◆ **Description of the task**:
Lines containing "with" should be pulled from the material below.

_____

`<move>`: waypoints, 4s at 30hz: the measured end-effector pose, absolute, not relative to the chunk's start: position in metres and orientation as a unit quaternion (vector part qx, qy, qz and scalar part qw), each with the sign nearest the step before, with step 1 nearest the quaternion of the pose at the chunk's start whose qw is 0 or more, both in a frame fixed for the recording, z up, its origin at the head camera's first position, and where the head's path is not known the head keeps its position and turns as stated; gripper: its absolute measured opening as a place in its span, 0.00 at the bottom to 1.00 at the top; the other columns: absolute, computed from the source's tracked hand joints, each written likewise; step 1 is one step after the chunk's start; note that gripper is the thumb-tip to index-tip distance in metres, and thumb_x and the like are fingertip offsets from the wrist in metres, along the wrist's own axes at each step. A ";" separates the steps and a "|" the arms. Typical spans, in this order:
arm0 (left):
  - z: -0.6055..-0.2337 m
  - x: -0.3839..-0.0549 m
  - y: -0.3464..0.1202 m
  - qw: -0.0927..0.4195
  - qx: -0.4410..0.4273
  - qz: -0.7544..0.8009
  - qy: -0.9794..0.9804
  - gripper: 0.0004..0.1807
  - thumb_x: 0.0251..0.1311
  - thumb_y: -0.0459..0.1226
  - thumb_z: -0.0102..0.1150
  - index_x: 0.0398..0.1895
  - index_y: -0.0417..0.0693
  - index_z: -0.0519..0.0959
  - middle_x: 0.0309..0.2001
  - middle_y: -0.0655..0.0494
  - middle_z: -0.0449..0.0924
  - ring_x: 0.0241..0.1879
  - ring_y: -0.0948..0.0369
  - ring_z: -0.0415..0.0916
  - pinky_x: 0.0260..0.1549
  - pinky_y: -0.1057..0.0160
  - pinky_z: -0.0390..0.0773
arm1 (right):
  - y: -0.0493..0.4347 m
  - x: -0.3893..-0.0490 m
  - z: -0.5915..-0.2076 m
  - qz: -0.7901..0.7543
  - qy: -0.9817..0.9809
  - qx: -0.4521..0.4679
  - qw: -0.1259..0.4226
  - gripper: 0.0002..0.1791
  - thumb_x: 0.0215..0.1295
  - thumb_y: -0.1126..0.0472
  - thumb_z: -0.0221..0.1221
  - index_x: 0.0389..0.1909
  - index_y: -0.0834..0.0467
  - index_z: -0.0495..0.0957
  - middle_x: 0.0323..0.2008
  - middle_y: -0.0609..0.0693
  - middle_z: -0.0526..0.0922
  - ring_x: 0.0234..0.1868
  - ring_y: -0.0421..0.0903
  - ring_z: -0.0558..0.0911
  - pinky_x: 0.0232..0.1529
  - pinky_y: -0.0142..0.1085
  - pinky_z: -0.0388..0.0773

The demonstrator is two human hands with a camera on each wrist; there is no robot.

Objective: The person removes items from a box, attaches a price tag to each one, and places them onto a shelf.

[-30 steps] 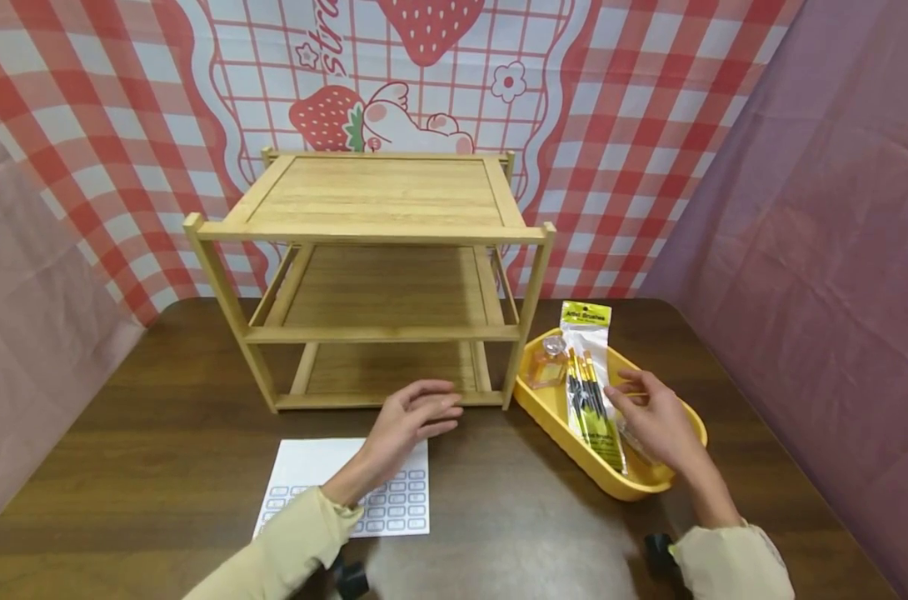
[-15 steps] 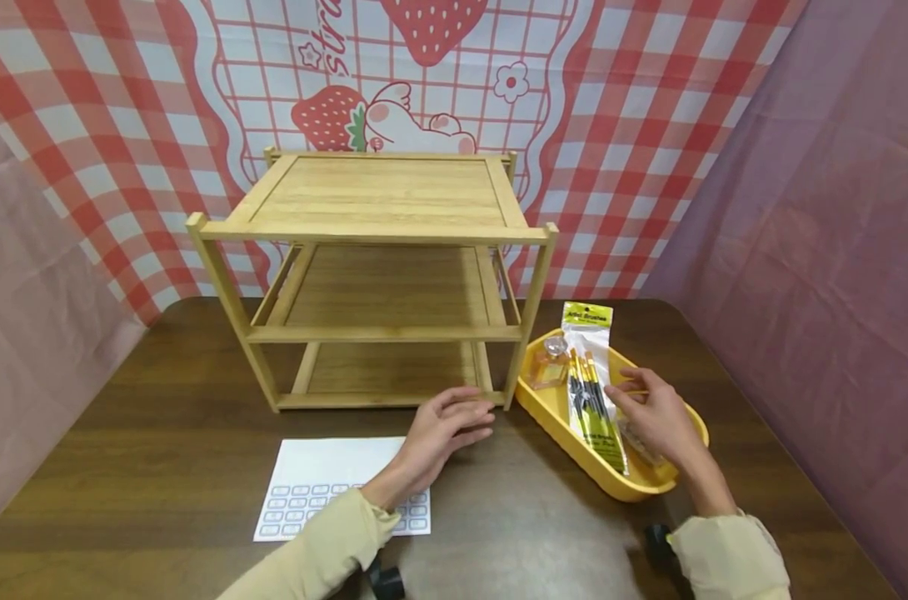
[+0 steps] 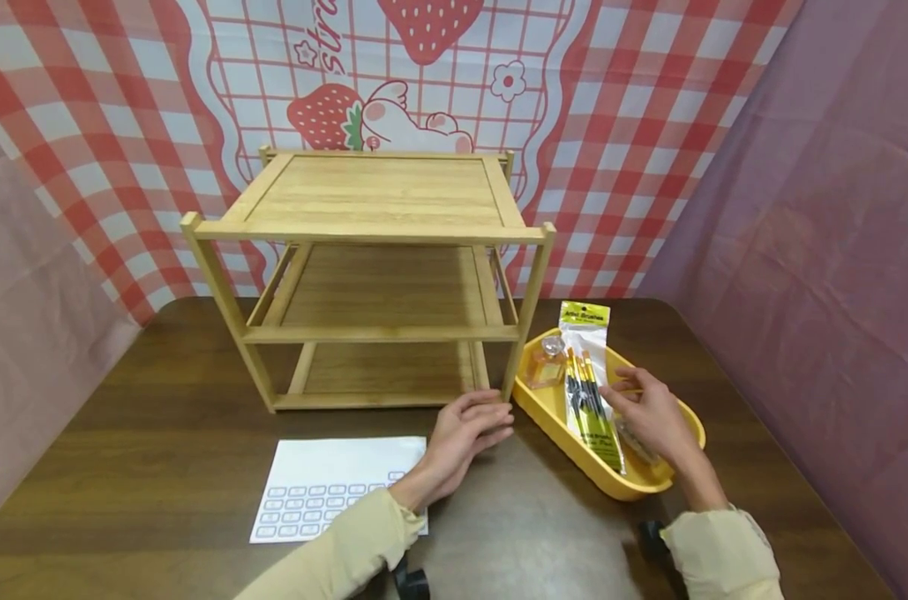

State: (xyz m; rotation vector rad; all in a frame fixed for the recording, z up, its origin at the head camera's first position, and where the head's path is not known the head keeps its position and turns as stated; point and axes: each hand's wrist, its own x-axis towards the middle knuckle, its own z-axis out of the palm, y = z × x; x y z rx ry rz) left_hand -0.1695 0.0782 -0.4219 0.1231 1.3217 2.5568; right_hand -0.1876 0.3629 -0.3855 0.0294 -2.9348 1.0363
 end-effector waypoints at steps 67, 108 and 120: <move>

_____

◆ **Expected output**:
`<move>`: waypoints, 4s at 30hz: the measured end-effector pose, absolute, not relative to the chunk's start: position in metres and orientation as a unit quaternion (vector part qx, qy, qz and scalar part qw), each with the sign nearest the step before, with step 1 nearest the quaternion of the pose at the chunk's start whose qw is 0 or more, both in a frame fixed for the recording, z up, its origin at the head camera's first position, and where the head's path is not known the head keeps its position and turns as stated; gripper: its absolute measured opening as a place in its span, 0.00 at the bottom to 1.00 at the top; the other columns: absolute, computed from the source's tracked hand joints, each written likewise; step 1 is one step after the chunk's start; note that gripper is the thumb-tip to index-tip distance in metres, and thumb_x and the like are fingertip offsets from the wrist in metres, along the wrist's own axes at each step. A ";" separates the steps and a "|" the arms. Typical spans, in this order:
The demonstrator is two human hands with a camera on each wrist; there is no robot.

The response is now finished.